- [Task details]
Everything from the line that contains "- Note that" to the end of the listing below, both ends included, is to be transcribed word for word, and nothing else.

**** Dataset content ****

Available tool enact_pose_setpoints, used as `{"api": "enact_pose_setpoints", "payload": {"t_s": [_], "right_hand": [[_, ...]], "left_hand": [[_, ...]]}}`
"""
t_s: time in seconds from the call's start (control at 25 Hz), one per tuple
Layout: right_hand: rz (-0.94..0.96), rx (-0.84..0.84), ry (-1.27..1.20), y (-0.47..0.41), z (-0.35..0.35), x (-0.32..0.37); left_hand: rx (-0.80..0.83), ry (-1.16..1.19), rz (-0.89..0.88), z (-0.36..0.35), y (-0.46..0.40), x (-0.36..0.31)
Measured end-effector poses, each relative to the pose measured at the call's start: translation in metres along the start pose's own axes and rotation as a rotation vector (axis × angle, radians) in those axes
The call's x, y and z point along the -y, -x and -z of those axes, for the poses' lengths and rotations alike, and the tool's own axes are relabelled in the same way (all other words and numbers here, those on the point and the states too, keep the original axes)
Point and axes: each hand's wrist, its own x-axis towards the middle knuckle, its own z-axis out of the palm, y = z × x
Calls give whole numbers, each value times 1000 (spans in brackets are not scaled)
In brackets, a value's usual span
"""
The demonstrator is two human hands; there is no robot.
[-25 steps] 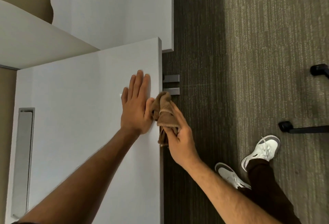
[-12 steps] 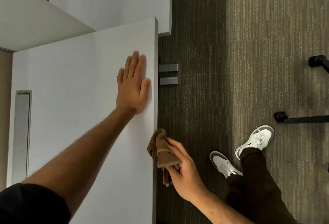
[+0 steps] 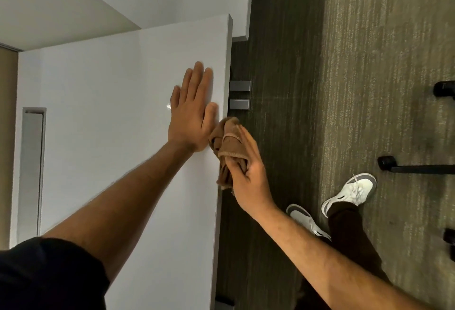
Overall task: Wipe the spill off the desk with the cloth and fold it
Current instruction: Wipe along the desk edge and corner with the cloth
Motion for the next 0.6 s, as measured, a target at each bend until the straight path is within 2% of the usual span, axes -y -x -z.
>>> {"api": "enact_pose_setpoints", "payload": {"t_s": [0.36, 0.6], "right_hand": [[176, -168, 297, -128, -23, 42], [245, -209, 395, -195, -16, 73]], "left_hand": [[38, -3, 2, 3, 0, -2], [57, -9, 9, 2, 0, 0]]}}
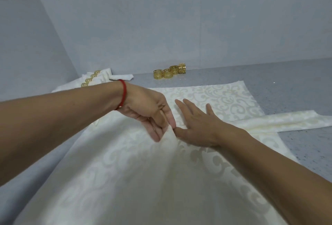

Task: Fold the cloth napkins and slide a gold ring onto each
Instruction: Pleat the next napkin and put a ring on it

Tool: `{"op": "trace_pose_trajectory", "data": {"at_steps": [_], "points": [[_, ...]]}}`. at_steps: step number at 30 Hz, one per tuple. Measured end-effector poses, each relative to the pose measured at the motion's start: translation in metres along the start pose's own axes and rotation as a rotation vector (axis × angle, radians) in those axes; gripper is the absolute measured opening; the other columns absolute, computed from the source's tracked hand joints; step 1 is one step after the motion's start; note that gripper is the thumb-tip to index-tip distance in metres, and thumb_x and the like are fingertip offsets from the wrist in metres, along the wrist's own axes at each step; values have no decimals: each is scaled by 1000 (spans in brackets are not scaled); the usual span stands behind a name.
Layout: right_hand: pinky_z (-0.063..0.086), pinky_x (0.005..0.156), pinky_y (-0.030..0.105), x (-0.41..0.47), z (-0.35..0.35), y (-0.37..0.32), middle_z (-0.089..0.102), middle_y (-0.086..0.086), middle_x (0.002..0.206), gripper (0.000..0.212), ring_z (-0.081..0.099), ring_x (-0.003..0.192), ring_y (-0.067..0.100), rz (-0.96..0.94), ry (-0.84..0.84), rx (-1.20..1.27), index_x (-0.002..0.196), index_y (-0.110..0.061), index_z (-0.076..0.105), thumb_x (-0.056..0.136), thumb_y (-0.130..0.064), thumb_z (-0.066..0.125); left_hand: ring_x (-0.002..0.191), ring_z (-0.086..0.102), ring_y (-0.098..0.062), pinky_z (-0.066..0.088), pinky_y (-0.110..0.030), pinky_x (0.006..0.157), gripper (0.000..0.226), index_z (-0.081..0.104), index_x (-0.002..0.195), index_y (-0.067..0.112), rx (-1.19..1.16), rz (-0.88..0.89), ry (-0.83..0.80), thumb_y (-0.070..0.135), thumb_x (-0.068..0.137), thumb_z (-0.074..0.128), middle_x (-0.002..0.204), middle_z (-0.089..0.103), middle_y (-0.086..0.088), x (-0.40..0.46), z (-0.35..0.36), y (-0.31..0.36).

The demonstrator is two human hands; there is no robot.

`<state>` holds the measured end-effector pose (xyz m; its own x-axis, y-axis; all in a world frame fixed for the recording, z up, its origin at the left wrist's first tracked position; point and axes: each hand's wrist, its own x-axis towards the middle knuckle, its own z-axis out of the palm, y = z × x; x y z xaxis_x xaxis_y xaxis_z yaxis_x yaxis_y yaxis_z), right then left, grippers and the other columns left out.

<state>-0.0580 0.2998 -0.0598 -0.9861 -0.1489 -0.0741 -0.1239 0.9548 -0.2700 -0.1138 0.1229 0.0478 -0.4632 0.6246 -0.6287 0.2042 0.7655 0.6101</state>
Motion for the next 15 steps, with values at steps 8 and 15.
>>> {"op": "trace_pose_trajectory", "data": {"at_steps": [8,15], "points": [[-9,125,54,-1,-9,3,3,2,171,90,-2,158,11,-63,27,118,163,-22,-4,96,-71,29,82,67,-23,52,-28,78,9,77,87,24,87,364,516,29,81,83,85,71,-11,13,24,-36],[54,86,32,-17,-31,18,68,-25,110,36,67,100,7,-26,237,635,119,-29,71,98,-8,51,61,57,-13,48,-29,65,5,73,85,24,46,431,579,26,86,77,72,63,-13,30,41,-50]]}}
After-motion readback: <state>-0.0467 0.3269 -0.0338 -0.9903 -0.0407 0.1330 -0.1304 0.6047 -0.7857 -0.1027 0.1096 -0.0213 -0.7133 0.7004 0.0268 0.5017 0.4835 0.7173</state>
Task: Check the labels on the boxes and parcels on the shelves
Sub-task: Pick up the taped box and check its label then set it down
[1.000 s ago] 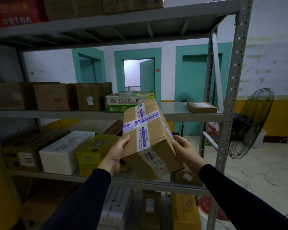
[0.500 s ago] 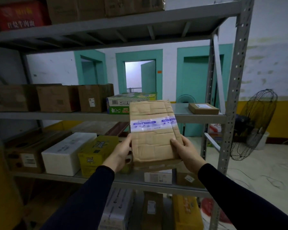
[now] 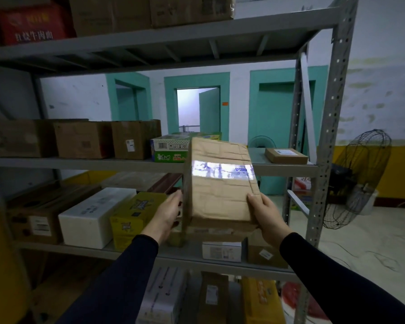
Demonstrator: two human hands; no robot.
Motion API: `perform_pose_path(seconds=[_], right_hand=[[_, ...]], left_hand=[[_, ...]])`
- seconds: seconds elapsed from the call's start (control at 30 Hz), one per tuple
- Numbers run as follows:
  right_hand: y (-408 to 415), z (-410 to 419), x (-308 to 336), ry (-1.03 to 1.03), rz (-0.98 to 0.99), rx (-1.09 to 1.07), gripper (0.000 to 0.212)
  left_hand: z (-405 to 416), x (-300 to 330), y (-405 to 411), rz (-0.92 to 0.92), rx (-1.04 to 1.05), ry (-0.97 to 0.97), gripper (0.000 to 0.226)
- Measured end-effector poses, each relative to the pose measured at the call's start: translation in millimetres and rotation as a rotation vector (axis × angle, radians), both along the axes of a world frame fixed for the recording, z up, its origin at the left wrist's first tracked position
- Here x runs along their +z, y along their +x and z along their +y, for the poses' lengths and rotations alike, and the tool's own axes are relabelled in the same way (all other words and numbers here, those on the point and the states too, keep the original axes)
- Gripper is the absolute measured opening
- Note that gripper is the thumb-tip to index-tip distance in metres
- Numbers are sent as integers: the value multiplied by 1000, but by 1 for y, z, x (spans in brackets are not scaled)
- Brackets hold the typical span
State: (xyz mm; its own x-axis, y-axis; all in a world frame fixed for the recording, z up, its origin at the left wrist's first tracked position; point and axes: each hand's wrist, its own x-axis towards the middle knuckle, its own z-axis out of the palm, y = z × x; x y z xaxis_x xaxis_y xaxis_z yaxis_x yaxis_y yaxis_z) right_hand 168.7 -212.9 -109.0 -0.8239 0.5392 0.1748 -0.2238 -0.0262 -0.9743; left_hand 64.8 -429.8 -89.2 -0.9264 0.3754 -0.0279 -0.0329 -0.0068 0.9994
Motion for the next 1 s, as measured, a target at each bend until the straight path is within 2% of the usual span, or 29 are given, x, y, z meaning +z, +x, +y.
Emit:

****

- [Exercise result]
- Note that gripper is the thumb-tip to index-tip distance in metres
- Numbers are sent as integers: the value multiplied by 1000, but by 1 for y, z, x (spans in brackets are not scaled)
- Brackets hold the typical span
State: (xyz mm; its own x-axis, y-axis; all in a world frame fixed for the recording, z up, its origin at the left wrist's first tracked position; point and axes: each hand's wrist, its own x-axis towards the middle knuckle, its own z-axis out of the palm, y = z × x; x y z xaxis_x xaxis_y xaxis_z yaxis_x yaxis_y yaxis_z) right_hand 168.7 -212.9 -109.0 -0.8239 0.5392 0.1748 -0.2238 -0.0262 -0.9743; left_hand 64.8 -429.8 -89.2 -0.9264 0.3754 -0.0279 -0.0329 -0.0068 0.9994
Motion for the next 1 s, as measured, a target at each bend until the straight path is within 2% of the usual span, or 29 are given, x, y, z meaning +z, +x, +y.
Emit:

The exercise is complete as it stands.